Exercise goal
Copy out the lines of the records below, and only those lines, from the one with "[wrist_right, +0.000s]" through the one with "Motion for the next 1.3", exactly as they appear.

[Information provided — start]

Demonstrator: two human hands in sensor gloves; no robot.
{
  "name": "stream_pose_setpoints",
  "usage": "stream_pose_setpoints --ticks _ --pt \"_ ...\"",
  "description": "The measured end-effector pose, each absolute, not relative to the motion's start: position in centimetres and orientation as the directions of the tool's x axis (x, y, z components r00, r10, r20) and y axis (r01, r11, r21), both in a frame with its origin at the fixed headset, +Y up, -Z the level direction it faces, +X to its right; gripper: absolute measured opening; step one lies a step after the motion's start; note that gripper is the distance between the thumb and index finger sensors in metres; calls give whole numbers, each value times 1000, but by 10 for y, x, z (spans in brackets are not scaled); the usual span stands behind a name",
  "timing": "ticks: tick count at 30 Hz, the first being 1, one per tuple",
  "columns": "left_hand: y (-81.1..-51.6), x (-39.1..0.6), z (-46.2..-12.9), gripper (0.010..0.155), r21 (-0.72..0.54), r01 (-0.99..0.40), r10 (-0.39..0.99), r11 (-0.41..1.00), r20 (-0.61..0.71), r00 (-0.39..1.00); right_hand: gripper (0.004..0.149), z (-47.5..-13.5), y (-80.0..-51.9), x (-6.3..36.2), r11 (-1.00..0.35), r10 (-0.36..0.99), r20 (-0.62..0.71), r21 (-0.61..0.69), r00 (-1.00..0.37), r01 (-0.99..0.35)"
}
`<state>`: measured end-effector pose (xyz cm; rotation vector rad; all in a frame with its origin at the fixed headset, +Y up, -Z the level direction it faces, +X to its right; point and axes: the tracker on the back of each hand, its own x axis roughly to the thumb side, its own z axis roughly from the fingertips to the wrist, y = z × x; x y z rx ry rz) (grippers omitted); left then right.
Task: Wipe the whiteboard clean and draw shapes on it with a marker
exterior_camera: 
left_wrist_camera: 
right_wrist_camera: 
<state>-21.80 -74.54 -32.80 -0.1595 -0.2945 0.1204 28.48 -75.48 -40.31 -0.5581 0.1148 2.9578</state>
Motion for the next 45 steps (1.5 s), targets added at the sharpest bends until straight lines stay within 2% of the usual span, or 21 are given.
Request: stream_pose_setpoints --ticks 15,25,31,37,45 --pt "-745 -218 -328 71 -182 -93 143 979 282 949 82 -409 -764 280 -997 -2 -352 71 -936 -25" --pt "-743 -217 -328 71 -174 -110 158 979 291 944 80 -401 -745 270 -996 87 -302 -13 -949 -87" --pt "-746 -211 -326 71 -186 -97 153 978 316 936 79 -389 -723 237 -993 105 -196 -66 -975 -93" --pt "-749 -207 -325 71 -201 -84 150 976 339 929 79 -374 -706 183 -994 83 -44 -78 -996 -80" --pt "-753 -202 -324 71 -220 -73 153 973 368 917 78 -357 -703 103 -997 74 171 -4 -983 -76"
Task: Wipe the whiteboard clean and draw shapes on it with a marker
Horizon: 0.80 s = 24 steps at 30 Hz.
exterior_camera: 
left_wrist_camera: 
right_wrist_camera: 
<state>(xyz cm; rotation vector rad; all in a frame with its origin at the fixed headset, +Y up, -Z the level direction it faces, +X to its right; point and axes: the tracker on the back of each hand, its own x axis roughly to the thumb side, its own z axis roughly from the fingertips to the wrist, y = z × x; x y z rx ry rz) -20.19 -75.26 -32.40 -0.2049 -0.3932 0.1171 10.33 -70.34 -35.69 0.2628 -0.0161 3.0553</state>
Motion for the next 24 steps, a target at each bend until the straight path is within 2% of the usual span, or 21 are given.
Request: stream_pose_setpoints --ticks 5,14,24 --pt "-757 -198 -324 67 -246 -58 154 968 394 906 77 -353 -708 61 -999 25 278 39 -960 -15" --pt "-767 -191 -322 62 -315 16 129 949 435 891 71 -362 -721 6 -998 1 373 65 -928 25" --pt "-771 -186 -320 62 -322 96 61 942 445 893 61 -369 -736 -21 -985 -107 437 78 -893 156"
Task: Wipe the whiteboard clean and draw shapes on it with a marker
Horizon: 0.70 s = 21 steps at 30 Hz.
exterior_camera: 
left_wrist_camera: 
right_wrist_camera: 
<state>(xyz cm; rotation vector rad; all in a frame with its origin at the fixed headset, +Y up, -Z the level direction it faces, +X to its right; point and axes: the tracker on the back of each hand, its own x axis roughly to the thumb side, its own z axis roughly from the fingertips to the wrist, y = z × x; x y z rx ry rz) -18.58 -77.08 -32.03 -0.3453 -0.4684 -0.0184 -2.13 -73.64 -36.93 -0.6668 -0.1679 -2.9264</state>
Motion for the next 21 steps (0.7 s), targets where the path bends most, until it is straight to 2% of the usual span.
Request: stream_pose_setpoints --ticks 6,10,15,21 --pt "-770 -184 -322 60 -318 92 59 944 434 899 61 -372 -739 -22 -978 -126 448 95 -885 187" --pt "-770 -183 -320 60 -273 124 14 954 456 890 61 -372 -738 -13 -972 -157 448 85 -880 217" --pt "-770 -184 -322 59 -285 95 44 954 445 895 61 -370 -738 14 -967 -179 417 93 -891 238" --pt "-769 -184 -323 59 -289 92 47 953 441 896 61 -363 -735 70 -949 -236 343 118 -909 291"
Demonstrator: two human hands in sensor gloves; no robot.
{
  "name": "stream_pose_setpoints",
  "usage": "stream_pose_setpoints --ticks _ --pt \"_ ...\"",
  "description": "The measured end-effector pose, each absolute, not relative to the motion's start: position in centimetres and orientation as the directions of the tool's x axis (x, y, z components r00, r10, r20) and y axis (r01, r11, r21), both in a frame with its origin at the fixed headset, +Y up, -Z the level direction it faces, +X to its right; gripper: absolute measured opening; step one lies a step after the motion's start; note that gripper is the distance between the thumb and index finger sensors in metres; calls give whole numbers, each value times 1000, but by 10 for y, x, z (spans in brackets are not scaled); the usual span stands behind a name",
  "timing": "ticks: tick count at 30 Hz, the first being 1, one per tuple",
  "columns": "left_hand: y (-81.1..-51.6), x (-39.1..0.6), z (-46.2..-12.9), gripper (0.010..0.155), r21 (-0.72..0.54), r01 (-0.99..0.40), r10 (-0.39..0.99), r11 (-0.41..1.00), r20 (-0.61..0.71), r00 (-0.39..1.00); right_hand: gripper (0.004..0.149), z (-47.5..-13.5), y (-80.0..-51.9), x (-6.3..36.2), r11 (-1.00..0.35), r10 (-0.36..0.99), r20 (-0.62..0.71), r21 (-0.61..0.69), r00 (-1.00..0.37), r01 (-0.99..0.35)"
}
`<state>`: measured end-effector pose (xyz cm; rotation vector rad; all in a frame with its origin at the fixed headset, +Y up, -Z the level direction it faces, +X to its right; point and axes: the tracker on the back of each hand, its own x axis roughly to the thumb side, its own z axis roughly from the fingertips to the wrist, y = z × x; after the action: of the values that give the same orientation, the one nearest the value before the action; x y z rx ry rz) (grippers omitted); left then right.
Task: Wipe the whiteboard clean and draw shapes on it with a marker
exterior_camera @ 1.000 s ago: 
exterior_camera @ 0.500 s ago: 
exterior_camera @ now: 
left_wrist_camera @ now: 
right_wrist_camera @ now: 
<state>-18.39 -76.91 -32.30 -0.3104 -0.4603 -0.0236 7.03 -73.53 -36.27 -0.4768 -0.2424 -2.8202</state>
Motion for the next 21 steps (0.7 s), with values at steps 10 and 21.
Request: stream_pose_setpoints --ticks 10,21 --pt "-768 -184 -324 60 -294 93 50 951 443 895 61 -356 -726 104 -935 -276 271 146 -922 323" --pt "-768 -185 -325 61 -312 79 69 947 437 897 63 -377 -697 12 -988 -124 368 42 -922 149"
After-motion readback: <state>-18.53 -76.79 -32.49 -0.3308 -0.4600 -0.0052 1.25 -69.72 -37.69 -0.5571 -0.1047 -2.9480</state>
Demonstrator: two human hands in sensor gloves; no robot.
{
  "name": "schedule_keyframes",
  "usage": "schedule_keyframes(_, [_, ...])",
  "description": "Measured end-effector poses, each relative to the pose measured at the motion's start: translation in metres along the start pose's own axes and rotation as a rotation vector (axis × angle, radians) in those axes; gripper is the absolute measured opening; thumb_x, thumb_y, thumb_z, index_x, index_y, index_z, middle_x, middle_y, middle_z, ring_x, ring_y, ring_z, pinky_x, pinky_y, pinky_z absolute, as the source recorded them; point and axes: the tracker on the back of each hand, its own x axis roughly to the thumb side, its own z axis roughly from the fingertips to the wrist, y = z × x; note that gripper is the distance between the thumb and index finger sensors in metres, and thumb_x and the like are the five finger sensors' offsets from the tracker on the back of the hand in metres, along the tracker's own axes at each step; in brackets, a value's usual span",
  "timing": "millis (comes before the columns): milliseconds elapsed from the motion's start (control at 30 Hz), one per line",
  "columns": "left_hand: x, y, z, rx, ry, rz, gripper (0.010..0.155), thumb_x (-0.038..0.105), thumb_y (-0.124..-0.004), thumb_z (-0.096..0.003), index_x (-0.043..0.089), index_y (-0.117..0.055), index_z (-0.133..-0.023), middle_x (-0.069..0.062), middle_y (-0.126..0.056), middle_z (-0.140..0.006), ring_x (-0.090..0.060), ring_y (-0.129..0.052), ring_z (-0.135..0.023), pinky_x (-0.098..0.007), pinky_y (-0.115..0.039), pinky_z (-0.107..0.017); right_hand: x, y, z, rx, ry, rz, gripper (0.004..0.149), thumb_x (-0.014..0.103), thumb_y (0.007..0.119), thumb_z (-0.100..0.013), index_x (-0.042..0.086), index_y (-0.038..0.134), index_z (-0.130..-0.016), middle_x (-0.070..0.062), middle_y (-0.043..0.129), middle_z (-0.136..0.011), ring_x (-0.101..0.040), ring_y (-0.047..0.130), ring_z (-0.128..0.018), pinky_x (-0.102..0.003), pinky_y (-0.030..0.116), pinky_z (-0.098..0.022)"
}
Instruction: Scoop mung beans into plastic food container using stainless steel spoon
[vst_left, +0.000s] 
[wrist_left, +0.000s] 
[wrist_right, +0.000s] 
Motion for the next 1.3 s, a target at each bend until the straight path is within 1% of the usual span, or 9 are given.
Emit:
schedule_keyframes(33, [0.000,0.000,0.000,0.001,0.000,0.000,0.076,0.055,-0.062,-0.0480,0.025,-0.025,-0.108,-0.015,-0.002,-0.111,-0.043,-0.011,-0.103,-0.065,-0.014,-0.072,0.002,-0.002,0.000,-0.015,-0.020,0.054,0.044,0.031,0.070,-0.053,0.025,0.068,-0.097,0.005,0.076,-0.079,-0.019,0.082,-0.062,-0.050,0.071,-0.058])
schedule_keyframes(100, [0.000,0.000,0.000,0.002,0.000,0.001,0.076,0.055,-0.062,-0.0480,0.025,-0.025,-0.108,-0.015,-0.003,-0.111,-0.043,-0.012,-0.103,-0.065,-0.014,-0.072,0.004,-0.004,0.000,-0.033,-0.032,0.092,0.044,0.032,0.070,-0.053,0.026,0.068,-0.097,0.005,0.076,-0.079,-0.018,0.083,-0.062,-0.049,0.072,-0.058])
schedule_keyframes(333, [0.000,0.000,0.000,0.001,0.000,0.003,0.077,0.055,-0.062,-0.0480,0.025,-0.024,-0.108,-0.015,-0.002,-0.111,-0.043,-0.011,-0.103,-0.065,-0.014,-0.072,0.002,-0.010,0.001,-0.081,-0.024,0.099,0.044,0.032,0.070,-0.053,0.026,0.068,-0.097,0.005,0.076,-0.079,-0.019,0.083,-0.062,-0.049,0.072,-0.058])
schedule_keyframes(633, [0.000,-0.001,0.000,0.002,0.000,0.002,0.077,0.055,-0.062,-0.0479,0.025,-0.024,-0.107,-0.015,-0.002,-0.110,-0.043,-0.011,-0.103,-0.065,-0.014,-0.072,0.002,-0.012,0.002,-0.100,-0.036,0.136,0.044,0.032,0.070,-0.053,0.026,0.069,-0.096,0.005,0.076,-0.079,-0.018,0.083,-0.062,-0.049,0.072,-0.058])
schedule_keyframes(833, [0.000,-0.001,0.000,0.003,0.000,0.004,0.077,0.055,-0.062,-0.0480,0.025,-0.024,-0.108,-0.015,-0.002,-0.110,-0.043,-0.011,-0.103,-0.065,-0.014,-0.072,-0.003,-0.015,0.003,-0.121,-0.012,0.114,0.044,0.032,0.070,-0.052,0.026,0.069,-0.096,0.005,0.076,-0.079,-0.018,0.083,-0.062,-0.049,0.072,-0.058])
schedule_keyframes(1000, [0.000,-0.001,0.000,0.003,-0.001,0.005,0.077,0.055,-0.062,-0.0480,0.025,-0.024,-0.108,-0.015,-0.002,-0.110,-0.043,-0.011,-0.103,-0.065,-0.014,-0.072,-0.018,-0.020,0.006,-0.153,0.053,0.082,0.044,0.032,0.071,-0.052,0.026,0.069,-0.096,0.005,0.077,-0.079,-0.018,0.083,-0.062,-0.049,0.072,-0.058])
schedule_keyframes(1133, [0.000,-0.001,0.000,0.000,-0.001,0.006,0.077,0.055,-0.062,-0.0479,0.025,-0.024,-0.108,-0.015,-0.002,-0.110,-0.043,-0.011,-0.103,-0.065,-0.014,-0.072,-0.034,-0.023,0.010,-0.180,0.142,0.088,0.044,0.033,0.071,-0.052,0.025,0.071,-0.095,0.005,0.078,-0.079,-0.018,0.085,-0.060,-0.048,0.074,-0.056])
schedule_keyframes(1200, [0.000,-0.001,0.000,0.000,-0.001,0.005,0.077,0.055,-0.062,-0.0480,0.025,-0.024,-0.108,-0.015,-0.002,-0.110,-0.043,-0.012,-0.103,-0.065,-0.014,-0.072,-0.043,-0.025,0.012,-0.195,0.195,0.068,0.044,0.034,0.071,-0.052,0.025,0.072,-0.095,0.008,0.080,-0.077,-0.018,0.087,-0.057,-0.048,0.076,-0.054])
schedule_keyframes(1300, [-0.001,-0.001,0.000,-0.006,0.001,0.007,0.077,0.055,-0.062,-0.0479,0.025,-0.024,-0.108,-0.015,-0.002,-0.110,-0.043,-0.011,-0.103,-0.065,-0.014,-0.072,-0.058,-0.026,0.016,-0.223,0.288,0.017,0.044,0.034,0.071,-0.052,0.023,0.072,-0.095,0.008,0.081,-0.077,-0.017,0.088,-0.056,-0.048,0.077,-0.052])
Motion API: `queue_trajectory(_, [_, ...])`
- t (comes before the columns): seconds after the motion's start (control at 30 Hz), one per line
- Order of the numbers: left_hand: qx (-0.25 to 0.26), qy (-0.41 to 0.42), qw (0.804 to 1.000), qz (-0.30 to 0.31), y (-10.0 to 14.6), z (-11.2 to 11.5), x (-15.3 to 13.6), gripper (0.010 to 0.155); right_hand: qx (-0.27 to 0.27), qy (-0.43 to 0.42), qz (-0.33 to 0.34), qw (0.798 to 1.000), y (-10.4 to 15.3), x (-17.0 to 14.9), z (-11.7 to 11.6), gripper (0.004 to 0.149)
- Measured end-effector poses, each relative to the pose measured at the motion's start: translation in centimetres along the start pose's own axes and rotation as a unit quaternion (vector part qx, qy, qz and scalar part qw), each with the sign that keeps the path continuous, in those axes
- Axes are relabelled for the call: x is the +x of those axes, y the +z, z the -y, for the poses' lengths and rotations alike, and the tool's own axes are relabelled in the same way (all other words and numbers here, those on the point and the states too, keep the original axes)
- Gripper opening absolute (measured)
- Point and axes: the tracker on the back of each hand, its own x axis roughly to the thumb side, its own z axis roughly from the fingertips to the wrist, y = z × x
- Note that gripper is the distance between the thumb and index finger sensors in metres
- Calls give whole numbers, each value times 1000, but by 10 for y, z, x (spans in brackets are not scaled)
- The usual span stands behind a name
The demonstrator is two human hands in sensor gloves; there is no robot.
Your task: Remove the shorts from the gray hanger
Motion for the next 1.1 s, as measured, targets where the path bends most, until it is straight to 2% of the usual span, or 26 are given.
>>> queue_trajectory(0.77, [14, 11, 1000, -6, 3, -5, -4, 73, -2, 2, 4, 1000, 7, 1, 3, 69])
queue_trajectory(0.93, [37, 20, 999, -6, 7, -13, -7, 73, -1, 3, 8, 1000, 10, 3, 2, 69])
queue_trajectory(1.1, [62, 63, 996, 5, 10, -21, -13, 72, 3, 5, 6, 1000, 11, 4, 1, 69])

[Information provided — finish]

Completed exercise
[wrist_right, +0.000s] 
Motion for the next 1.3 s, a target at each bend until the straight path is within 1% of the usual span, or 9 are given.

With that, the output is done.